Mam niejasne wrażenie, że skończę z przynajmniej kilkoma jeszcze w tym samym stylu :D

Komentarze


Andman
   
Ocena:
+1
"Nie chcę" to nie żadne odrzucenie, tylko pobożne życzenie. Na niektóre wybory dzieci, rodzice mają wpływ niewielki.

Dziękuję za rady. Przestanę bić moją żonę, zacznę ją kochać, nie będę bijał naszych przyszłych dzieci, będę je kochał. Ba, pokocham nawet felietony drogiej etyczki, dr Magdaleny Środy.
01-06-2010 20:41
~snoth

Użytkownik niezarejestrowany
   
Ocena:
+2
Tatuaż w pewnym wieku można odczytać jako atak na własne cielsko. Problem z akceptacją samego siebie wywołany przez rodziców lub rówieśników. Nie zmienia się czegoś co się nam podoba, co lubimy, lub akceptujemy.

Ludzie mający po 40 i więcej lat rzadko kiedy bywają z takowego dumni :P

Symbol przynależności czy jakaś historia to inna rzecz.
01-06-2010 20:45
Kastor Krieg
   
Ocena:
0
Ale za tym życzeniem nie ma nawet krztyny argumentacji, to czego mam się domyślać innego?

Na przykład "niekoniecznie chciałbym, żeby mój syn był gejem; boję się odrzucenia go przez społeczeństwo, boję się tego, że będzie w grupach podwyższonego ryzyka AIDS/HIV". To już brzmi jak sensowny rodzic, który zdaje sobie sprawę ze swoich lęków i zamiast je wyładowywać negacją wyborów dziecka, stara się je formułować i jakoś im zaradzić (np. przez odpowiednie dziecka uświadomienie).

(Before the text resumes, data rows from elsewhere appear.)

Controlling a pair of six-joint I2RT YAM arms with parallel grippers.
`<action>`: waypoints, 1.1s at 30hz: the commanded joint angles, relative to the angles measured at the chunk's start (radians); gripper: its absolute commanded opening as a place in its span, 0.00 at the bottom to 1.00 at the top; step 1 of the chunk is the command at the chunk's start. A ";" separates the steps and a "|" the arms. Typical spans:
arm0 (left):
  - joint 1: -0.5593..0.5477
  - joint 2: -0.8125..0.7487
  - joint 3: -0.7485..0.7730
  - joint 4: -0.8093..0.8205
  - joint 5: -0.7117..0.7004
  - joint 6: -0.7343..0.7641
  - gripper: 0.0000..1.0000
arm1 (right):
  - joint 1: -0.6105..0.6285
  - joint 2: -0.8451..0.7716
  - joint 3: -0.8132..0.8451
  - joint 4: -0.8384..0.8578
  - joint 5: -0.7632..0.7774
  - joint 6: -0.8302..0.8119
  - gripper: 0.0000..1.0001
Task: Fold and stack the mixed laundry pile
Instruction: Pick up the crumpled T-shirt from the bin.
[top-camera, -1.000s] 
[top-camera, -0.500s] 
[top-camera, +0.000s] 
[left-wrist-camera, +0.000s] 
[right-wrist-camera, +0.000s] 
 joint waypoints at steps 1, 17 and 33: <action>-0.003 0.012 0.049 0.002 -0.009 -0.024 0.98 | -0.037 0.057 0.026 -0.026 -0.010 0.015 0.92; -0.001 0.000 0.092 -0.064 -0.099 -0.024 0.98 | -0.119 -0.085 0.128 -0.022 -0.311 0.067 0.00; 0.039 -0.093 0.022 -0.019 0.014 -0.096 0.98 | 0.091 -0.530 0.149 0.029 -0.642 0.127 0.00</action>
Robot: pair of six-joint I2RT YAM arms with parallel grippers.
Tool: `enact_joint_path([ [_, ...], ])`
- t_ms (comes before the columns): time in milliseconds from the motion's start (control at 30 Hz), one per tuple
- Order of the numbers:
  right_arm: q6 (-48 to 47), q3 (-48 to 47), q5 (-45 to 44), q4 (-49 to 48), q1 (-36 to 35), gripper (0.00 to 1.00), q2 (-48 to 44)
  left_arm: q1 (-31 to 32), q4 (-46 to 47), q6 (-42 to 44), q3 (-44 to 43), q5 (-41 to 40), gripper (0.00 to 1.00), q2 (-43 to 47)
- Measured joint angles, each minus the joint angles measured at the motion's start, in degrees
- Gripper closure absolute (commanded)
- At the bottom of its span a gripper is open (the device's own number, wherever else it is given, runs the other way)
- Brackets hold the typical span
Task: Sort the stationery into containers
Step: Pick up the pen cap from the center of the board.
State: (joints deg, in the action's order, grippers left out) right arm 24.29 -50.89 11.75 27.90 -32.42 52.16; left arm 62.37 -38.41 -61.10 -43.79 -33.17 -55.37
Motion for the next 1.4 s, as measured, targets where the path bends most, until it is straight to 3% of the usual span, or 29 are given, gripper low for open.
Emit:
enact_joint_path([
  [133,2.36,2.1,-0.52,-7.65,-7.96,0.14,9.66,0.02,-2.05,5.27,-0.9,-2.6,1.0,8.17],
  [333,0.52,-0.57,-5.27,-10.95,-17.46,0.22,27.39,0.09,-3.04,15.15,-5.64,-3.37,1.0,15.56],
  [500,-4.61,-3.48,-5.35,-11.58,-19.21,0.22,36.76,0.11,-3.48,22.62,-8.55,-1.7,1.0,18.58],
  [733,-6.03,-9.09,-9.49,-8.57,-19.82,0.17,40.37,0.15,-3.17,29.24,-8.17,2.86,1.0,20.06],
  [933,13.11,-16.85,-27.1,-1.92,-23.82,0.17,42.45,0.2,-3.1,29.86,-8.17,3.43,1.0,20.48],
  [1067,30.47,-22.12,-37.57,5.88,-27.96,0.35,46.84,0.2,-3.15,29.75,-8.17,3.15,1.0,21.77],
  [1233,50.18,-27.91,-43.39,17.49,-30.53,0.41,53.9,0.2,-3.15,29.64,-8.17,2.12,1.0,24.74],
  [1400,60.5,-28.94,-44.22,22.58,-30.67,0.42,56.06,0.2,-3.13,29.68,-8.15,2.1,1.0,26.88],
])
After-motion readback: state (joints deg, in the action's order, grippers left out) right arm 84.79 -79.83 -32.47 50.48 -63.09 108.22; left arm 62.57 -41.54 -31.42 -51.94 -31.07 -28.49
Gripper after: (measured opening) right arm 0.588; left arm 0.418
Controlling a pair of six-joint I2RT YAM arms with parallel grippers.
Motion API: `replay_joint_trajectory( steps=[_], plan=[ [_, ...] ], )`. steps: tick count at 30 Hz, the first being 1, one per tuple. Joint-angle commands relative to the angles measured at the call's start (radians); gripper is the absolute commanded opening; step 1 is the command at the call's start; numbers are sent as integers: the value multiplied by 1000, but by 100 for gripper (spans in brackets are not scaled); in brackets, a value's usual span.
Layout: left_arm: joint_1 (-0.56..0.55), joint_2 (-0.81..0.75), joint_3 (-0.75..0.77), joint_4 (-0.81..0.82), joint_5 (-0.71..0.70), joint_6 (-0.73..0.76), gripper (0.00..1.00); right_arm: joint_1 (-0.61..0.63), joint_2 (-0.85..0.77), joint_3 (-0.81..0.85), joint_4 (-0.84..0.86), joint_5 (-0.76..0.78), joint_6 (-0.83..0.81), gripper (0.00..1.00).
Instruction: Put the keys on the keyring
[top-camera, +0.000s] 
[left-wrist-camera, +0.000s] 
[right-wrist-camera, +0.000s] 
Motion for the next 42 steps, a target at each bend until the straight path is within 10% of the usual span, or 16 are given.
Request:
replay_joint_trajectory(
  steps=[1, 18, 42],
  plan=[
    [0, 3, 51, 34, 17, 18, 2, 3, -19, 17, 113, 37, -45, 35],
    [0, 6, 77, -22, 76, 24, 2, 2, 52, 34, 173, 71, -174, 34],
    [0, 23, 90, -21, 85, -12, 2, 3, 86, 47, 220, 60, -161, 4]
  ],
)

A co do "przestanę", to skoro sięgamy po erystykę, zapytam "czy przestałeś już gwałcić psa?" ;)

@snoth
Tatuaż w pewnym wieku można odczytać jako atak na własne cielsko. Problem z akceptacją samego siebie wywołany przez rodziców lub rówieśników. Nie zmienia się czegoś co się nam podoba, co lubimy, lub akceptujemy.

W takim razie makijaż, czy farbowanie włosów, albo kolczyk, to też "atak". Jesteś erpegowcem, spójrz na to jak na ekwipunek postaci. Tatuaż to może być np. "+1 do atrakcyjności dla płci wybranej", "+2 do pewności siebie". To nie problem z akceptacją tego, co jest, tylko np. chęć żeby było inaczej, doszlifowywanie swojego ciała do pewnego konceptu, do tego jakim chciałoby się siebie widzieć. Nie widzę w tym nic odmiennego od tego, że ktoś np idzie na siłkę, żeby zgubić parę kilo, które nie rzutują na jego zdrowie, ale za to bez których będzie atrakcyjniejszy.

Ludzie mający po 40 i więcej lat rzadko kiedy bywają z takowego dumni :P

Masz jakieś statystyczne dane, żeby podeprzeć to stwierdzenie? Jakoś nie sądzę, żeby był na to dowód ponad anegdotyczny.

Symbol przynależności czy jakaś historia to inna rzecz.

No nie, symbol przynależności jest IMO właśnie do bani pomysłem. To się dopiero może zmienić, zapatrywania mogą się odwrócić, etc. - to taki wariant KOCHAM ZIUTĘ. A jak potem będzie Mańka albo Krycha, to co z tym zrobisz?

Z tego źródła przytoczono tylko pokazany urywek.